Front Microbiol. 2020 Jul 14:11:1475. doi: 10.3389/fmicb.2020.01475. eCollection 2020.

Authors

Francesca Luziatelli¹, Anna Grazia Ficca¹, Paolo Bonini², Rosario Muleo³, Lorenzo Gatti³, Massimiliano Meneghini⁴, Michele Tronati¹, Francesca Melini^{1

5}, Maurizio Ruzzi¹

Affiliations

¹ Department for Innovation in Biological, Agro-food and Forest systems (DIBAF), University of Tuscia, Viterbo, Italy.
² Next-Generation Agronomics (NGA) Laboratory, Tarragona, Spain.
³ Department of Agricultural and Forestry Sciences (DAFNE), University of Tuscia, Viterbo, Italy.
⁴ Vivai Piante Battistini soc. agr. s.s., Cesena, Italy.
⁵ Council for Agricultural Research and Economics (CREA), Research Centre for Food and Nutrition, Rome, Italy.

Abstract

The species Pantoea agglomerans includes strains that are agronomically relevant for their growth-promoting or biocontrol traits. Molecular analysis demonstrated that the IPDC pathway involved in the conversion of tryptophan (Trp) to indole-3-acetic acid (IAA) is highly conserved among P. agglomerans strains at both gene and protein levels. Results also indicated that the promoter region controlling the inducible expression of ipdC gene differs from the model system Enterobacter cloacae, which is in accordance with the observation that P. agglomerans accumulates higher levels of IAA when cells are collected in the exponential phase of growth. To assess the potential applications of these microorganisms for IAA production, P. agglomerans C1, an efficient auxin-producer strain, was cultivated in 5 L fermenter so as to evaluate the effect of the medium formulation, the physiological state of the cells, and the induction timing on the volumetric productivity.

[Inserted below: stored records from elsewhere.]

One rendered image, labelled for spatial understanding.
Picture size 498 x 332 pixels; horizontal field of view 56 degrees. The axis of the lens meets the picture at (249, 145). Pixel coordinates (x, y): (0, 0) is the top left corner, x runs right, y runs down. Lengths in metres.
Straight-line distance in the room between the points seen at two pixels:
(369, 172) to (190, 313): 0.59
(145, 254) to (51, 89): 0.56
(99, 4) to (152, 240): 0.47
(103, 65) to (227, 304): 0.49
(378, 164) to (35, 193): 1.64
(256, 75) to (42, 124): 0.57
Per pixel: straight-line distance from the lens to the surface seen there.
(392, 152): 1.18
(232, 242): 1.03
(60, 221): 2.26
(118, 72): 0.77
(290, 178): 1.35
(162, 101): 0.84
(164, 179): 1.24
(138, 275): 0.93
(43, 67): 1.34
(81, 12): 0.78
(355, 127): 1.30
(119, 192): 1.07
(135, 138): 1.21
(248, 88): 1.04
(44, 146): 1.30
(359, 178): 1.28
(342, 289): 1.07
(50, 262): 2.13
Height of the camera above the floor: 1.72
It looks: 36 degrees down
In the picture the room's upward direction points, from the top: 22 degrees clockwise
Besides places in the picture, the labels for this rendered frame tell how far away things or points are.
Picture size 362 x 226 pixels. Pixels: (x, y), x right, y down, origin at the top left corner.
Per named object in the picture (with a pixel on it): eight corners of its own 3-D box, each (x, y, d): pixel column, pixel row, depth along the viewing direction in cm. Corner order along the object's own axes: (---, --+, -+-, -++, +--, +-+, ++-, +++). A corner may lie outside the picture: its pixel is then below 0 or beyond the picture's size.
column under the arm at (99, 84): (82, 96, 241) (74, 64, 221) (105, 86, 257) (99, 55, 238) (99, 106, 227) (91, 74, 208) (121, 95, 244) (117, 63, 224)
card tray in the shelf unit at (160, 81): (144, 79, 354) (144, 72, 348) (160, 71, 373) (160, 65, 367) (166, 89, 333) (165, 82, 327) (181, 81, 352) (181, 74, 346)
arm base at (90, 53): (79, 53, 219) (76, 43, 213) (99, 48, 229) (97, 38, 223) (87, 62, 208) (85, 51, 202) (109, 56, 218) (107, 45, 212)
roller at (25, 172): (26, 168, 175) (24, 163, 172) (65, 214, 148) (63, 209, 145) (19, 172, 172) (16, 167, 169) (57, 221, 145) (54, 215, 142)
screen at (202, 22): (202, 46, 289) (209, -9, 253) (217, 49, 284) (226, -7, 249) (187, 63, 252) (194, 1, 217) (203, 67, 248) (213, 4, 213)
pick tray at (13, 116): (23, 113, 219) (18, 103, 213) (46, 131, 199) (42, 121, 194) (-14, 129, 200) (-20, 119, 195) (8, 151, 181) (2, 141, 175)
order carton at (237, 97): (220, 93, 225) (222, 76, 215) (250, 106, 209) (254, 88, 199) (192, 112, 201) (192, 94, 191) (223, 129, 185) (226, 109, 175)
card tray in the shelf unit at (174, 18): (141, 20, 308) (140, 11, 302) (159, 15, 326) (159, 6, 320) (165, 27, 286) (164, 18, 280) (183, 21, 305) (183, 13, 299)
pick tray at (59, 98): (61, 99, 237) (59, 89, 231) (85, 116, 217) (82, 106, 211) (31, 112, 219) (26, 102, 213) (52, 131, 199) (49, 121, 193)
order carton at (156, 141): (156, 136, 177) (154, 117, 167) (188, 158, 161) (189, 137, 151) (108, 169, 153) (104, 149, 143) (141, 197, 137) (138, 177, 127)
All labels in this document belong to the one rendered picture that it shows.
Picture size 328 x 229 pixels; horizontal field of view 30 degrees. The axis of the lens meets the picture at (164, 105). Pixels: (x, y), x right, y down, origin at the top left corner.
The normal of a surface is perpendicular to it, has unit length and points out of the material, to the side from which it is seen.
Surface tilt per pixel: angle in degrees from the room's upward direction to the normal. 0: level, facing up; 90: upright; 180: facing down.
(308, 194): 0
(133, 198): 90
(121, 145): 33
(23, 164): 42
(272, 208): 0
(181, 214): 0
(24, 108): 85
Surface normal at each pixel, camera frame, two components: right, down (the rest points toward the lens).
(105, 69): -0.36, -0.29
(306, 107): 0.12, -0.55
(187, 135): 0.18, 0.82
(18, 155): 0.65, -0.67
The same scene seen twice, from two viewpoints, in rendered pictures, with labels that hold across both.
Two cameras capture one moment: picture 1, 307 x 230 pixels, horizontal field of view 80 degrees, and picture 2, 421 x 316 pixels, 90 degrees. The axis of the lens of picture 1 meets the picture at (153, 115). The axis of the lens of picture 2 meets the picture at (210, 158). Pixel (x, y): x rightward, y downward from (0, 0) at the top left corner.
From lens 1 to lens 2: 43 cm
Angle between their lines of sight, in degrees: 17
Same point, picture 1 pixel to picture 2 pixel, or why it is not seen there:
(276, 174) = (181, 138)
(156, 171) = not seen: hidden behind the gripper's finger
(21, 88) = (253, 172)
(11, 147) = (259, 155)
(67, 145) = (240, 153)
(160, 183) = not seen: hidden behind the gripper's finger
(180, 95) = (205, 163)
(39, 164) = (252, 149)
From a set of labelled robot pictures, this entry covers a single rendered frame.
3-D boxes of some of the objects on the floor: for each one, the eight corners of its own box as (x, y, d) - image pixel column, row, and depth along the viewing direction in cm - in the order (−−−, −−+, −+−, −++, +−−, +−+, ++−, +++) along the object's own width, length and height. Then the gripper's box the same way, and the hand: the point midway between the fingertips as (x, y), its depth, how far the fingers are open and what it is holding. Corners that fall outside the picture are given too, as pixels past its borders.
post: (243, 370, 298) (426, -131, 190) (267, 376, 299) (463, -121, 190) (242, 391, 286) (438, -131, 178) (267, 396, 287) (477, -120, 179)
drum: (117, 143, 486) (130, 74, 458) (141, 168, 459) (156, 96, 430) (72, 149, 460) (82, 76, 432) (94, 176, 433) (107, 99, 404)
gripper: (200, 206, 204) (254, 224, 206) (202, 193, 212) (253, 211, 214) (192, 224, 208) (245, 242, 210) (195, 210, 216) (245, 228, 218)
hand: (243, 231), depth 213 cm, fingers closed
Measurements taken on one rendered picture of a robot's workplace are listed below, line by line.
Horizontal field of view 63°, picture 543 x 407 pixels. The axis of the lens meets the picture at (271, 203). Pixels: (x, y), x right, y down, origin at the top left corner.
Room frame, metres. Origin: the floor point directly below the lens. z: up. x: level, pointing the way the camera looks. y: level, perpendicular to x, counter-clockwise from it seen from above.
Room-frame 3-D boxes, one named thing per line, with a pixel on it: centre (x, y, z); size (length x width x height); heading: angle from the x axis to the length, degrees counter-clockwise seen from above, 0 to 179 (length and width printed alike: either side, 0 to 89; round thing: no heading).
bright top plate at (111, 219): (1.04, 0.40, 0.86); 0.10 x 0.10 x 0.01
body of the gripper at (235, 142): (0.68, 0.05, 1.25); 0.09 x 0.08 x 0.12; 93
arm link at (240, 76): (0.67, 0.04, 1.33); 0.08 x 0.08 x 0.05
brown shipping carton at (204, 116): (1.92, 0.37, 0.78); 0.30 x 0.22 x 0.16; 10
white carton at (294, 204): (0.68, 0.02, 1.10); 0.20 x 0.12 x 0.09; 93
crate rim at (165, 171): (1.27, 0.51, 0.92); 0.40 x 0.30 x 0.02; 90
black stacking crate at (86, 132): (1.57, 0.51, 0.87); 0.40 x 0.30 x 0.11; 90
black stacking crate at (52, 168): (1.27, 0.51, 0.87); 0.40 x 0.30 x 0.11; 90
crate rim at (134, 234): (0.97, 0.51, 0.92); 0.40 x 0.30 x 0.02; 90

Results demonstrated that higher IAA levels were obtained by using a saline medium amended with yeast extract and saccharose and by providing Trp, which acts both as a precursor and an inducer, to a culture in the exponential phase of growth. Untargeted metabolomic analysis revealed a significant effect of the carbon source on the exometabolome profile relative to IAA-related compounds and other plant bioactive signaling molecules. The IAA-enriched metabolites secreted in the culture medium by P. agglomerans C1 were used as plant biostimulants to run a series of trials at a large-scale nursery farm. Tests were carried out with in vitro and ex vitro systems following the regular protocols used for large-scale plant tree agamic propagation. Results obtained with 4,540 microcuttings of Prunus rootstock GF/677 and 1,080 plantlets of Corylus avellana L. showed that metabolites from strain C1 improved percentage of rooted-explant, number of adventitious root formation, plant survival, and quality of plant as vigor, with an increase in the leaf area between 17.5 and 42.7% compared to IBA-K (indole-3-butyric acid potassium salt)-treated plants.

Keywords: Corylus avellana L.; Pantoea; Prunus rootstock; Q-TOF LC/MS; auxin; culture condition; indole-3-pyruvate decarboxylase (ipdC) gene; plant growth promotion.